How God thinks vs. how I think

Mar 12, 2018

I gave my life to Christ some 35 years ago. Even before this happened I began to hear God speak to me. The way He thinks is so different from how I think, that from the beginning I was able to hear and to know that it was His wisdom I was hearing and to try to follow it. Sometimes what he has said had changed my whole life. The first thing I heard inside my thoughts clearly was this: “I have an agenda for my life.” I am a product of the 1940’s and 50’s; I was inhabiting roles: wife, mother, volunteer. I had no idea who the “I” was who had an agenda, much less what that agenda was. To figure all this out I began to ask this question: “What do I really want to do?” instead of “what should I be doing?” This one encounter with God’s “still, small voice” changed how I think about myself, and brought me insight about my soul.

Another time I heard this question resound in my mind: “How can I say I love God, if I can’t even love my mother?” Confronted by this question, I began to try to change my relationship with her, to grow up and be an adult towards her, instead of my usual passive-aggressive stance of “You can’t make me do anything!” After this thought challenged me, I spent a year or two trying to engage her in a different way, but I felt so bad, because I felt like I was talking back to her, something I had been trained not to do.
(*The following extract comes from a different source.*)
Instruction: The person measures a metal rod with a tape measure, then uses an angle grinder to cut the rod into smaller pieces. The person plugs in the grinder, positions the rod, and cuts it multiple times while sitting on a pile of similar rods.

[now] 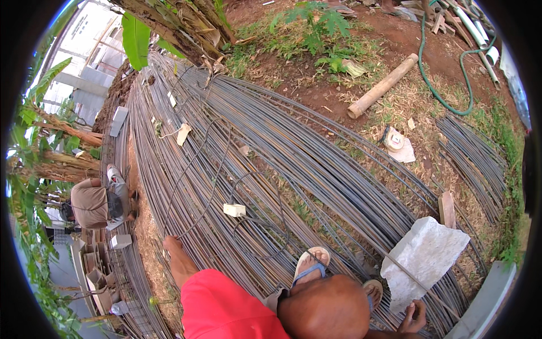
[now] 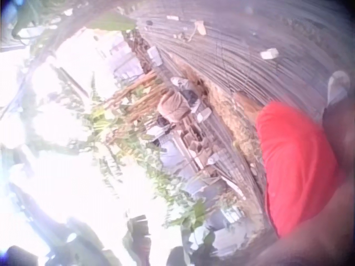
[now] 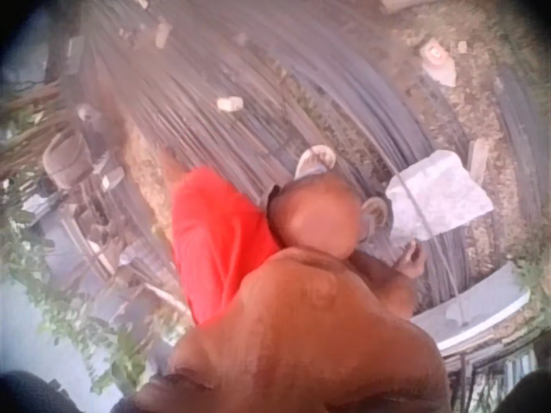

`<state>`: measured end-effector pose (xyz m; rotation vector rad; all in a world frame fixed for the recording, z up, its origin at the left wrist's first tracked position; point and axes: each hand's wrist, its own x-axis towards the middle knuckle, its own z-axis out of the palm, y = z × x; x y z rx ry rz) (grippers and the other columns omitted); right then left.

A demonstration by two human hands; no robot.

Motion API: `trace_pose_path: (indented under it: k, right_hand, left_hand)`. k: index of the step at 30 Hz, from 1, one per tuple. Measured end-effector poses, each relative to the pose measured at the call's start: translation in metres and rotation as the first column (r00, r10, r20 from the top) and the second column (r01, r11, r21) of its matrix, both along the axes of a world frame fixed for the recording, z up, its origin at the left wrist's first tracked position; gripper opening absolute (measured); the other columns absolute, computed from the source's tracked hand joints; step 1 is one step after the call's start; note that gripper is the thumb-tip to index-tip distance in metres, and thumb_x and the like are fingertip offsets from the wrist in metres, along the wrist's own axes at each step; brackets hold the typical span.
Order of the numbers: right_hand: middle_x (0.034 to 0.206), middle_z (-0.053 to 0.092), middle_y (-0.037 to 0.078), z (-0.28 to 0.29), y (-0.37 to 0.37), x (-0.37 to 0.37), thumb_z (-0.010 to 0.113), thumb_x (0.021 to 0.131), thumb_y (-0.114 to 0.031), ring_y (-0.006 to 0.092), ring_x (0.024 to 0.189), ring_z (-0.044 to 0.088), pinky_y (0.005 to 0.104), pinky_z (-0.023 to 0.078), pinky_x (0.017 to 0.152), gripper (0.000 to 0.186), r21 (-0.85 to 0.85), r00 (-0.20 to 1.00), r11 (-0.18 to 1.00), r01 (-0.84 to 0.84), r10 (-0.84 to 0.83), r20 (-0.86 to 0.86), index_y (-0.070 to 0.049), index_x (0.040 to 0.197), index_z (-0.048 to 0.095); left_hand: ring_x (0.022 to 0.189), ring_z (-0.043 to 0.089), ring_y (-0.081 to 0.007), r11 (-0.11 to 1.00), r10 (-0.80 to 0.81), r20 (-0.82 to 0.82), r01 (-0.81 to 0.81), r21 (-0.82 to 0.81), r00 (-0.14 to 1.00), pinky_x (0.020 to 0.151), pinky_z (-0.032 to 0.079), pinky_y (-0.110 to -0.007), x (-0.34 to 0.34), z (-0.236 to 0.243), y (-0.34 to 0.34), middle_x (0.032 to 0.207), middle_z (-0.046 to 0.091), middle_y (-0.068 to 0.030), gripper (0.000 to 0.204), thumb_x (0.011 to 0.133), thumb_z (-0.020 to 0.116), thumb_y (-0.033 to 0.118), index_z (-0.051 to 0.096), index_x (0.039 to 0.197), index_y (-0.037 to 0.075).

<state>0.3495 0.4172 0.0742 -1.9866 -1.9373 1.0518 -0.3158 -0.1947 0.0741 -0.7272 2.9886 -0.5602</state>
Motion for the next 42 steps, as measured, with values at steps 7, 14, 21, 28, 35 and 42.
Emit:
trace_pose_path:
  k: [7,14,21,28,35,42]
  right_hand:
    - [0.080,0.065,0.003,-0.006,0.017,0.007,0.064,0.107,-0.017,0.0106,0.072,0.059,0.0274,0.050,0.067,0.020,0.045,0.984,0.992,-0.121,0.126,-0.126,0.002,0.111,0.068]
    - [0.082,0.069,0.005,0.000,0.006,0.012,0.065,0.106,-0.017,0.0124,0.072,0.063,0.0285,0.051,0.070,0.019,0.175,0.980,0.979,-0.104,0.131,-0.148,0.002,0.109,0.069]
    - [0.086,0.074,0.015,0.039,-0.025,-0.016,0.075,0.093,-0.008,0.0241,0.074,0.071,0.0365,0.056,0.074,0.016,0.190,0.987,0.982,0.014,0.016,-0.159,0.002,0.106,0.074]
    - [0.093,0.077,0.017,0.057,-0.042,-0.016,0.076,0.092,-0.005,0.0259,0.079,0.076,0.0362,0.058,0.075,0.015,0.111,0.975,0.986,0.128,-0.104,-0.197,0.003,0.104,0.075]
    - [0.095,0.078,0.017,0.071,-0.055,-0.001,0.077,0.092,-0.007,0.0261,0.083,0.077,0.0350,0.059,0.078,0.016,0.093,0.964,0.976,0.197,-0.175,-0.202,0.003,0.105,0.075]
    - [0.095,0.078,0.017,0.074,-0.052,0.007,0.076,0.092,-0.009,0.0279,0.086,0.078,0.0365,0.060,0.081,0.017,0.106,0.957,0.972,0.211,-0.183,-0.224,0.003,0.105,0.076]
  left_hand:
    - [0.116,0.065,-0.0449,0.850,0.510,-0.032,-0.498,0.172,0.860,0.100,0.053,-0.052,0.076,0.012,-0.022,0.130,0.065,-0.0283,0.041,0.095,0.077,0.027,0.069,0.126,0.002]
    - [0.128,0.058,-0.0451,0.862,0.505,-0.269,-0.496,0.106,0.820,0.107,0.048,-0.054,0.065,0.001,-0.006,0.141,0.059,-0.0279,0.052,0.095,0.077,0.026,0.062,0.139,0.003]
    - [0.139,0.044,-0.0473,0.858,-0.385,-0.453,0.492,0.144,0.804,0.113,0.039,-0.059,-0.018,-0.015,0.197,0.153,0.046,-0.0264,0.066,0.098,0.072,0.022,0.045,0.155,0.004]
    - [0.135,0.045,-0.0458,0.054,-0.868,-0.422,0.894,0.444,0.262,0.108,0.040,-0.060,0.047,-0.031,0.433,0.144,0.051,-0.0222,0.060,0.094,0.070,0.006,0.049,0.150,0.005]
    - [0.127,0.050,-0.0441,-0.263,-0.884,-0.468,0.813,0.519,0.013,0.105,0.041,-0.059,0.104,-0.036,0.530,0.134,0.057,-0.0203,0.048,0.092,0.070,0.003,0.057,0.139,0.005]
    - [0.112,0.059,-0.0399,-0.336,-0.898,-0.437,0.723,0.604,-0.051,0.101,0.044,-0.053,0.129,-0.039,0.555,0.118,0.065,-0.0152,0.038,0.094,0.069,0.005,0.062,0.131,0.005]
For a year or two I was really trying, but not succeeding in changing my thoughts and attitudes towards her.

After one weekend that Hank and I spent with her in Wilmington DE when I felt so bitchy and so guilty, she had taken us to the railroad station so that we could catch a train to Connecticut. While the three of us are standing there on the platform waiting for the train, we were surrounded by a cloud of love. That’s what I experienced. And it totally changed our relationship from that moment on. All the way to Connecticut all I could do was marvel, “I can’t believe that God took my bitchiness and turned it into love!” From that moment on she was grateful for every single thing that I did for her, unlike her previous criticisms that I didn’t call often enough, come often enough to see her or stay long enough! And I was able to love her as she was. Later after she had a stroke, we moved her to California to live close to us and to be a part of our family for the last years of her life.
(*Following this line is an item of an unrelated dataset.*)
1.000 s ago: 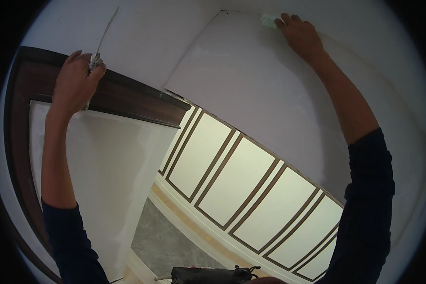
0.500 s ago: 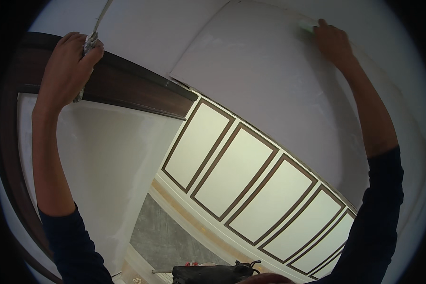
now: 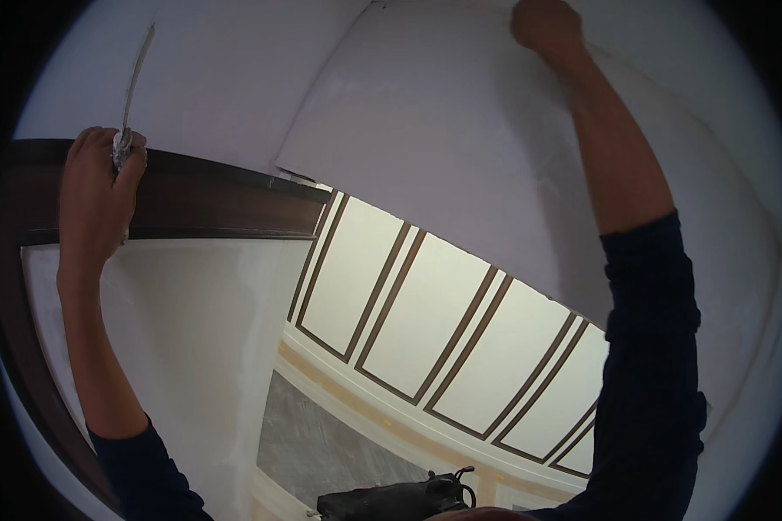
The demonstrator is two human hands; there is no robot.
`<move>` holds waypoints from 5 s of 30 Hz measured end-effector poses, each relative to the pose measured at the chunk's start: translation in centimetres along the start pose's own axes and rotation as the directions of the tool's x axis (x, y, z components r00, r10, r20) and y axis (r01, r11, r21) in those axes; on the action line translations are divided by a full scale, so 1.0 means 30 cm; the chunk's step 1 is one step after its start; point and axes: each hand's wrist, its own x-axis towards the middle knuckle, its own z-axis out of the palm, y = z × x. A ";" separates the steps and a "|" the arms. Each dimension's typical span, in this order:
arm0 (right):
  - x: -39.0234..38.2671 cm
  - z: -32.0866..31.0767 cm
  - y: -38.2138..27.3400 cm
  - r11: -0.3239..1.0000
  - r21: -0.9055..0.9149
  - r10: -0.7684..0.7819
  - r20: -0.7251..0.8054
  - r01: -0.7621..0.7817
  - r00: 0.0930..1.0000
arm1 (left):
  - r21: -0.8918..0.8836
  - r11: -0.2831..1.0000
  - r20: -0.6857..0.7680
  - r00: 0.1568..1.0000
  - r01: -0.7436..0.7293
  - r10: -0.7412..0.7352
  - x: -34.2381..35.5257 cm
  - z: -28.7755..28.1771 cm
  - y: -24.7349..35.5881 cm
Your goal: The person applies plaster to a curved ceiling surface using a trowel and a hawk. They repeatedly scoop plaster from the hawk and smooth it onto the ceiling, working along the edge of a decorative molding.
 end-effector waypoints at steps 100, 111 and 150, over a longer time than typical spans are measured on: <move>-0.163 0.160 0.448 0.983 0.157 0.076 0.099 -0.091 0.992 | -0.066 0.997 0.074 0.997 0.029 -0.024 0.004 0.061 -0.119; -0.527 -0.006 1.012 0.491 0.752 0.367 0.279 -0.440 0.887 | -0.148 0.979 0.046 0.989 0.143 -0.137 0.009 0.095 -0.103; -0.486 0.015 0.891 0.964 -0.205 -0.155 0.094 0.171 0.983 | -0.118 0.989 0.048 0.995 0.094 -0.089 0.078 0.222 -0.379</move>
A third instance came as Hank had been admitted to the hospital. His lymphoma was raging just three months after he had been declared cancer free. I was denying the import of this hospitalization. It would be three o’clock in the afternoon and I would be wishing I could go to bed, pull the covers over my head and forget about all this. I heard clearly one day, again in my thoughts: “if you could just hold all possible outcomes equally, well, then…” I knew the Lord was speaking to me and I had been following his suggestions for twenty years, so I began to entertain all possible outcomes equally. And when I could do that, I could see that there were thousands of possible outcomes in any situation, rather than the two I could envision.  I was filled with joy at life itself and sorrow for this threat to his life, not one polluting the other. A few days later I was given a gift of faith so huge that I felt like I was the house built on rock, that nothing could pull me away from my faith in God.
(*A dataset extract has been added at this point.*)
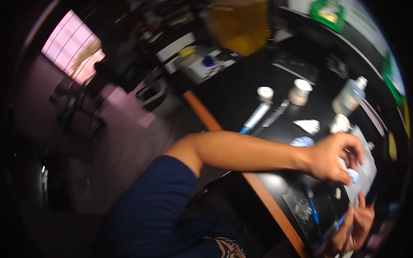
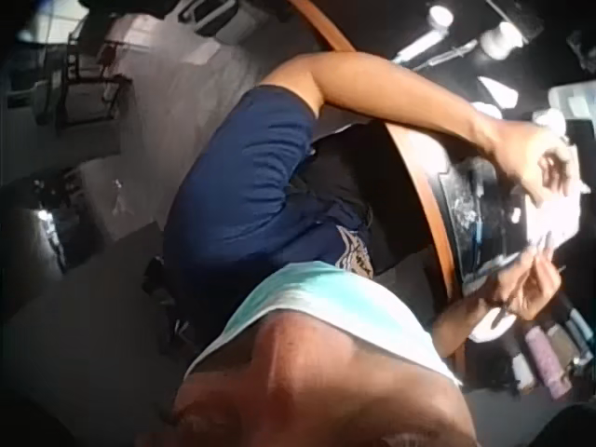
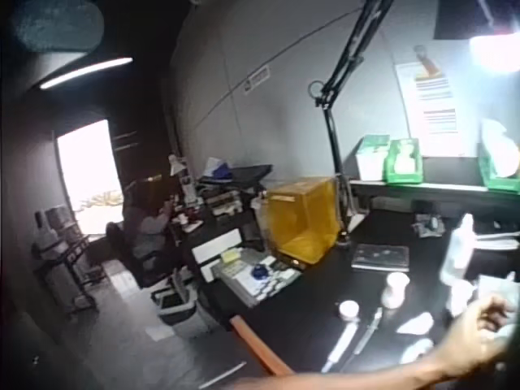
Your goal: The person details a dental prosthesis on a model using dental carving tools and tweezers at a desk. Then, the person carries the prosthesis to a dental furnace, loads it inside using tweezers, and presses buttons on the machine's control panel.
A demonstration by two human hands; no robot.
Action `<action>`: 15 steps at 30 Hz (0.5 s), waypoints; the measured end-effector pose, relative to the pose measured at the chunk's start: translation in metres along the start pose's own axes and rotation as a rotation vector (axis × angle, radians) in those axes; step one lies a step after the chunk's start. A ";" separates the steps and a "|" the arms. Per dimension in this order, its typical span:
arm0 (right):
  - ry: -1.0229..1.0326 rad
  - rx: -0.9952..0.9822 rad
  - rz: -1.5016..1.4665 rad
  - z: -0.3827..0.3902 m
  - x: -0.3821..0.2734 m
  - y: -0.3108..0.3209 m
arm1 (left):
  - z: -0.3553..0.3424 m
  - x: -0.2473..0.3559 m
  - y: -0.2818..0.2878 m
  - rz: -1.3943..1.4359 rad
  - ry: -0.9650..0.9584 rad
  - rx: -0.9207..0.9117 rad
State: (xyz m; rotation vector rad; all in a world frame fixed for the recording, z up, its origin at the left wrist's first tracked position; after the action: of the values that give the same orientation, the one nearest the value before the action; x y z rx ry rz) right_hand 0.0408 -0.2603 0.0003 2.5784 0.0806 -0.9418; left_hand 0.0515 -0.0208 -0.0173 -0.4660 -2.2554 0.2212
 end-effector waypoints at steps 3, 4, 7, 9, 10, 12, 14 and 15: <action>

Hank died about two months after this, but I walked through that time feeling so supported by God and able to support Hank, our kids and our friends through this passage. And when his memorial service was over, and the kids all went home, I dropped into my grief.

Aside from these major instances when God spoke volumes to me which changed my life’s trajectory, there have been tons of instances every day when I hear, “Go another way home,” or “Read this book” or “Eat at ______ and order _____” or “Walk today in the park.” Sometimes I hear, “write about this” for my blog. Or “take Spanish lessons.” “Be a supervisor of spiritual directors.” Often these are more impressions than actual thoughts.  I hear His suggestions all day long. And follow them.

Recently I was reading one of Katie Davis Majors’ books about her missionary life in Uganda and I heard “hospice.’ So I signed up to be a hospice volunteer. I always do what He suggests, even when I don’t understand why. I have spent so many years of my life wondering why this or why that happened that I finally had to give up knowing the why of anything—it just doesn’t matter. And trying to understand the why of anything just keeps me from dealing with what already is in my life.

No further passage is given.